An AI agent based on a large language model (LLM) is an integrated system capable of making plans and taking multiple steps to achieve an external goal. It interacts with the environment by converting external inputs (such as images or system states) into text that the LLM can understand — for example, using image captioning. The LLM then analyzes the situation, makes decisions, and outputs actions, which can be translated into code to control software or even physical systems like robots. During this process, the agent can use memory (long-term knowledge or past experiences) and short-term planning, both of which can be updated dynamically to guide future actions.

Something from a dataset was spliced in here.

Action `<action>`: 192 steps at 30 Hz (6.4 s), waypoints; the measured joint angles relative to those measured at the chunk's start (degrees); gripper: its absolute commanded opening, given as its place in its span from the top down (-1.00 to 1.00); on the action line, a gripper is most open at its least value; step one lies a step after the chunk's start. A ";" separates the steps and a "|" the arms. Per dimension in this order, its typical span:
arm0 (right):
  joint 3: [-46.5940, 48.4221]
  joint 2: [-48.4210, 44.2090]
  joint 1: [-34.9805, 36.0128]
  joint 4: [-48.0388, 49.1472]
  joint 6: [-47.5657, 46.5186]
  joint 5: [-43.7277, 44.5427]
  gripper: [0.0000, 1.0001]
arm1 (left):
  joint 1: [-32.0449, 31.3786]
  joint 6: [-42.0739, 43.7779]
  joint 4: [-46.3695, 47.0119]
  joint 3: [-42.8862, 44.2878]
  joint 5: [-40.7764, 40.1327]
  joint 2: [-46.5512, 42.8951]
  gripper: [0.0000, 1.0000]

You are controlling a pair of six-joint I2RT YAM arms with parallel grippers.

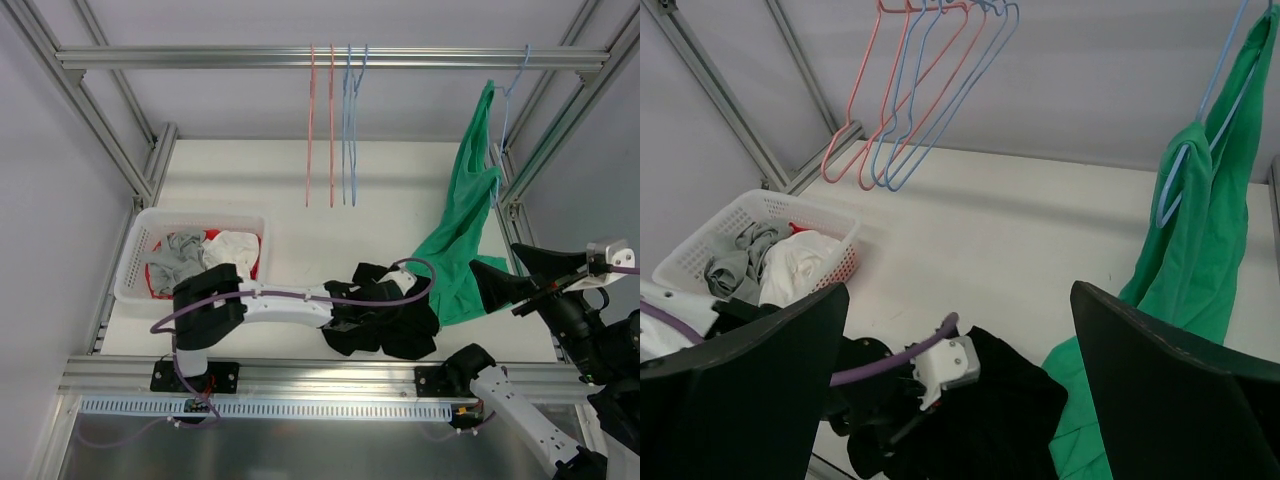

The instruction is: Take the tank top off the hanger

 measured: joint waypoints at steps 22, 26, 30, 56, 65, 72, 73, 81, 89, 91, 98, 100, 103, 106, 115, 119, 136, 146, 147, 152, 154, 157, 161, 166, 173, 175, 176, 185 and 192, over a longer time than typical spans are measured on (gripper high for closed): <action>-0.98 -0.02 0.00 1.05 -0.55 0.63 -0.99 | 19.47 -11.47 -28.68 -7.30 -34.56 -57.94 1.00; -0.98 0.35 0.00 1.53 -0.52 0.39 -0.99 | 30.36 -12.68 -30.84 -7.41 -34.25 -62.14 1.00; -0.98 1.09 0.00 2.21 -0.42 -0.04 -0.99 | 41.79 -15.39 -32.39 -9.94 -30.93 -64.32 1.00; 2.01 14.93 0.00 4.02 -1.09 0.98 -0.99 | 61.13 -31.19 -13.09 -34.71 -12.04 -41.00 1.00; 26.34 33.11 -2.95 -4.72 -7.89 12.74 -0.99 | 61.13 -27.91 -16.41 -34.25 -8.39 -58.45 -0.86; 38.64 49.11 -17.55 -8.85 -12.28 10.19 -0.84 | 61.16 -21.73 -22.08 -21.94 0.61 -66.84 -0.97; 39.39 51.52 -20.13 -8.98 -12.39 8.74 -0.77 | 61.16 -20.76 -22.56 -21.33 3.02 -67.34 -0.97; 43.19 66.05 -30.73 -8.31 -11.39 3.58 -0.11 | 61.11 -11.32 -27.21 -19.12 23.71 -76.96 -0.97; 43.85 68.39 -30.69 -7.76 -9.70 0.98 0.95 | 61.13 -5.64 -30.42 -19.76 28.37 -81.31 -0.97; 43.93 68.37 -30.69 -7.65 -9.44 0.90 0.99 | 61.11 -5.16 -30.82 -20.85 28.63 -80.50 -0.97; 41.72 66.03 -30.34 -4.28 -8.07 -0.90 0.99 | 61.13 -4.20 -32.52 -22.67 28.70 -77.20 -0.97; 37.94 63.14 -30.29 -0.81 -7.17 -2.32 0.99 | 61.13 -4.04 -32.48 -22.69 28.70 -77.33 -0.97; 31.63 57.90 -30.29 5.29 -5.35 -5.40 0.99 | 61.13 -4.00 -32.41 -22.69 28.61 -77.81 -0.97; 29.59 55.10 -30.29 9.38 -3.93 -7.96 0.99 | 61.13 -4.00 -32.46 -22.80 28.63 -77.88 -0.97; 20.74 48.33 -30.29 15.26 -2.69 -14.60 0.99 | 61.11 -2.01 -32.89 -17.68 32.63 -77.35 -0.97; 8.79 38.95 -30.29 17.05 -2.47 -17.40 0.99 | 59.78 -1.03 -30.80 -10.05 34.93 -73.59 -0.97; -4.09 2.91 -30.29 0.79 3.48 -28.65 0.99 | 11.91 11.26 -14.97 29.03 11.15 -27.76 -0.95; 11.45 1.88 -30.29 -11.98 3.78 -32.65 0.99 | 11.98 14.93 -13.86 41.88 4.52 -8.98 -0.08; 11.98 1.88 -30.29 -12.48 3.80 -33.07 0.99 | 11.98 15.06 -13.88 42.16 4.50 -8.41 0.29; 12.59 1.88 -30.18 -14.10 3.89 -33.42 0.99 | 11.98 15.23 -13.75 43.12 4.26 -7.89 1.00; 12.59 1.88 -30.08 -14.62 3.76 -33.40 0.99 | 11.98 15.17 -13.62 43.10 3.02 -8.20 1.00; 12.66 1.88 -29.86 -16.13 2.78 -33.11 0.99 | 11.93 13.92 -13.49 41.18 -2.05 -10.03 1.00; 13.42 1.81 -27.56 -21.42 -1.14 -34.23 0.99 | 12.04 10.97 -13.70 37.20 -11.13 -14.80 1.00; 13.92 -2.67 -22.86 -25.46 -4.87 -36.00 0.99 | 13.86 8.61 -13.44 37.24 -14.80 -18.12 1.00; 22.67 -6.45 -16.55 -24.57 -4.68 -25.20 0.99 | 14.58 9.44 -12.31 39.04 0.74 -15.61 1.00; 19.28 -9.38 -15.74 -20.22 -3.87 -20.13 0.99 | 14.64 9.68 -10.99 38.27 7.50 -14.86 1.00; 17.29 -10.75 -15.65 -18.58 -3.43 -18.43 1.00 | 14.64 9.70 -10.43 37.57 10.05 -14.78 1.00; -26.56 -13.94 -15.63 38.03 3.30 -11.47 0.99 | 11.02 10.86 0.87 14.16 35.34 -15.47 1.00; -40.02 2.16 -15.63 76.78 -2.60 -9.07 0.99 | 6.60 7.76 7.91 -5.27 40.57 -15.45 1.00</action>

Transformer Architecture and Computation

The process by which a large language model converts input text into an output distribution is based on the transformer architecture. It begins with tokenization, then passes the tokens through a series of transformer blocks, each containing attention and feedforward layers. The final output layer produces a probability distribution over possible next tokens.
Tokenization converts text into tokens, and each token is then mapped to a fixed vector through a process called embedding. These token embeddings are context-independent — meaning that the word ‘apple’ has the same vector whether it refers to the fruit or the company. The list of tokens and their corresponding vectors is learned during pre-training and is part of the model’s parameters. In addition to token embeddings, the model also uses positional embeddings to encode the position of each token in the sequence. Early language models used hand-crafted positional encodings, but modern models typically learn positional embeddings directly from data during training, using trainable parameters.
The next stage is the transformer block, which consists of an attention mechanism followed by a feedforward network. Attention updates each token’s embedding by considering the context — it calculates the relationships between the current token and all previous tokens (to the left, in decoder-only models like GPT), then performs a weighted combination of those embeddings. This creates a new, context-aware vector for each token. There are different ways to compute these relationships, such as using dot products of queries and keys. The feedforward layer then processes the output of attention to further refine the representation. Multiple transformer blocks are stacked to deepen the model’s understanding. Finally, the output of the last token from the final transformer block is used to generate a probability distribution over the possible next tokens.

Explainability of LLM

There are generally two main approaches to exploring the explainability of a large language model. The first is direct analysis of the neural network itself — such as examining embeddings, attention patterns, or neuron activations — which typically requires full access to an open-source model. The second is to ask the model to explain its own outputs in natural language. While this can be useful, it doesn’t guarantee that the explanation reflects the actual internal reasoning process.
There are multiple techniques for directly analyzing the internal behavior of a neural language model. These include identifying key input tokens that significantly influence the output — often through attention weight analysis or in-context learning dynamics; tracing the training examples that most influenced a particular output (known as data attribution); and analyzing what types of information are encoded in embeddings or specific neurons.

I will continue to update this post as I take more notes throughout the course.